**TASK:** Please output exactly the lines of the material from the first through the line containing "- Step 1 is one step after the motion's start", and nothing more.
--- --- ---
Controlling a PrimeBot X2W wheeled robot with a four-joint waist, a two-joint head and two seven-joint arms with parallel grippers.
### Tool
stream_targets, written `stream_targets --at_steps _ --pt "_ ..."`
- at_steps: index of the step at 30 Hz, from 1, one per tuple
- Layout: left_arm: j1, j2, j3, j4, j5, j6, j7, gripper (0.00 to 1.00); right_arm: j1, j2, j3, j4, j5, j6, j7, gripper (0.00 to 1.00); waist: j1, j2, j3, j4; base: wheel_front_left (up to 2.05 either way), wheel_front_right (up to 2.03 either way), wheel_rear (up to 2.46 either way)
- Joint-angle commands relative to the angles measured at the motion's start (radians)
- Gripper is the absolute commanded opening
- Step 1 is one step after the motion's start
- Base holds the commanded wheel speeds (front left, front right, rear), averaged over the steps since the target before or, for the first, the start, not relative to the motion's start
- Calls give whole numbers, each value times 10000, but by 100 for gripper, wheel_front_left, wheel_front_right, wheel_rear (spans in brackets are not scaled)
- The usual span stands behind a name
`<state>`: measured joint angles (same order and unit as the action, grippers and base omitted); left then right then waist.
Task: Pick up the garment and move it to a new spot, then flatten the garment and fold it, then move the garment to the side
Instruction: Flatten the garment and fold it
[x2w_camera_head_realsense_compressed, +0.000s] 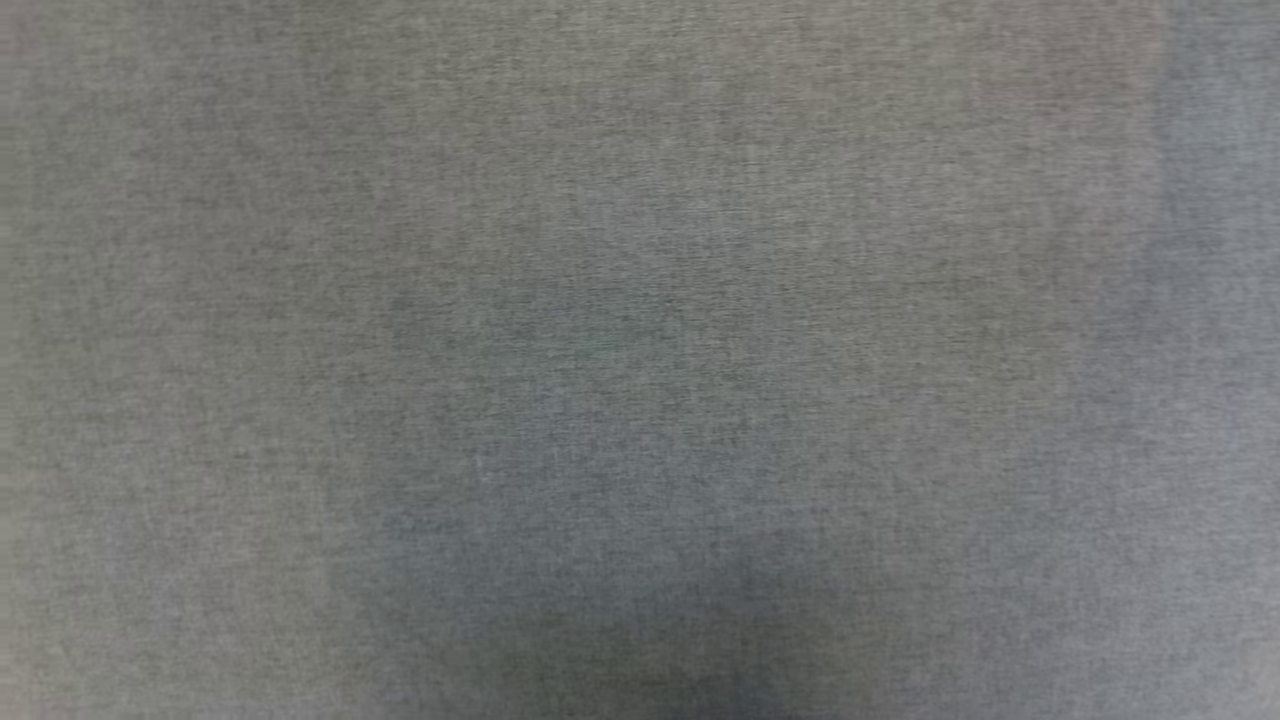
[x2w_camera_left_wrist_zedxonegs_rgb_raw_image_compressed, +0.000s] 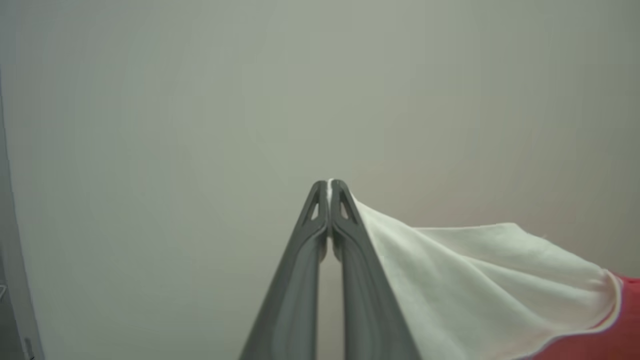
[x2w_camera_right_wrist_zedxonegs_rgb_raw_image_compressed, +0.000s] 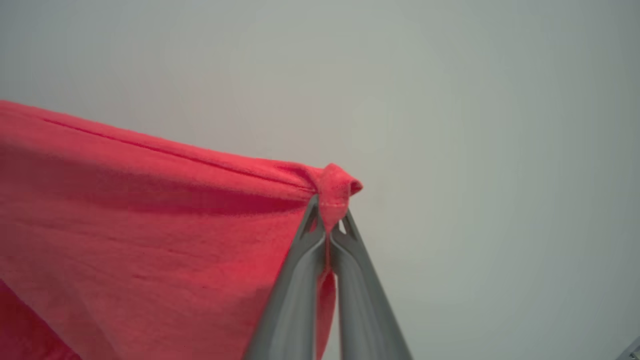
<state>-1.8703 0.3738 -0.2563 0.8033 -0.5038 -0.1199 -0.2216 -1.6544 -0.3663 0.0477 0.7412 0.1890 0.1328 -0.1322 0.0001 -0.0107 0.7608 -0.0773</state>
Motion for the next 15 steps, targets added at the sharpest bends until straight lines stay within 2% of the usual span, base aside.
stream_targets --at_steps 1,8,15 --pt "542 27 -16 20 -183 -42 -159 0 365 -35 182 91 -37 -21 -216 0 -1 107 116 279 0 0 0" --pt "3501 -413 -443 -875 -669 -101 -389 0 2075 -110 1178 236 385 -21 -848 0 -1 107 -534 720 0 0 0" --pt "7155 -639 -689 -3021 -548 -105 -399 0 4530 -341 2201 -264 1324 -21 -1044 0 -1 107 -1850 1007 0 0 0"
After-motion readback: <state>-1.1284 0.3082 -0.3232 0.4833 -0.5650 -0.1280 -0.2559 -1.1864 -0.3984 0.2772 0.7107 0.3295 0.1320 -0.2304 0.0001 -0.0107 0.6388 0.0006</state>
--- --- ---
**ANSWER SPACE:**
Controlling a PrimeBot X2W wheeled robot with a four-joint waist, a two-joint head and two seven-joint arms with parallel grippers.
### Tool
stream_targets, written `stream_targets --at_steps _ --pt "_ ..."`
- at_steps: index of the step at 30 Hz, from 1, one per tuple
- Layout: left_arm: j1, j2, j3, j4, j5, j6, j7, gripper (0.00 to 1.00); right_arm: j1, j2, j3, j4, j5, j6, j7, gripper (0.00 to 1.00); waist: j1, j2, j3, j4; base: wheel_front_left (up to 2.05 either way), wheel_front_right (up to 2.03 either way), wheel_rear (up to 2.46 either way)
- Joint-angle commands relative to the angles measured at the motion's start (radians)
- Gripper is the absolute commanded opening
- Step 1 is one step after the motion's start

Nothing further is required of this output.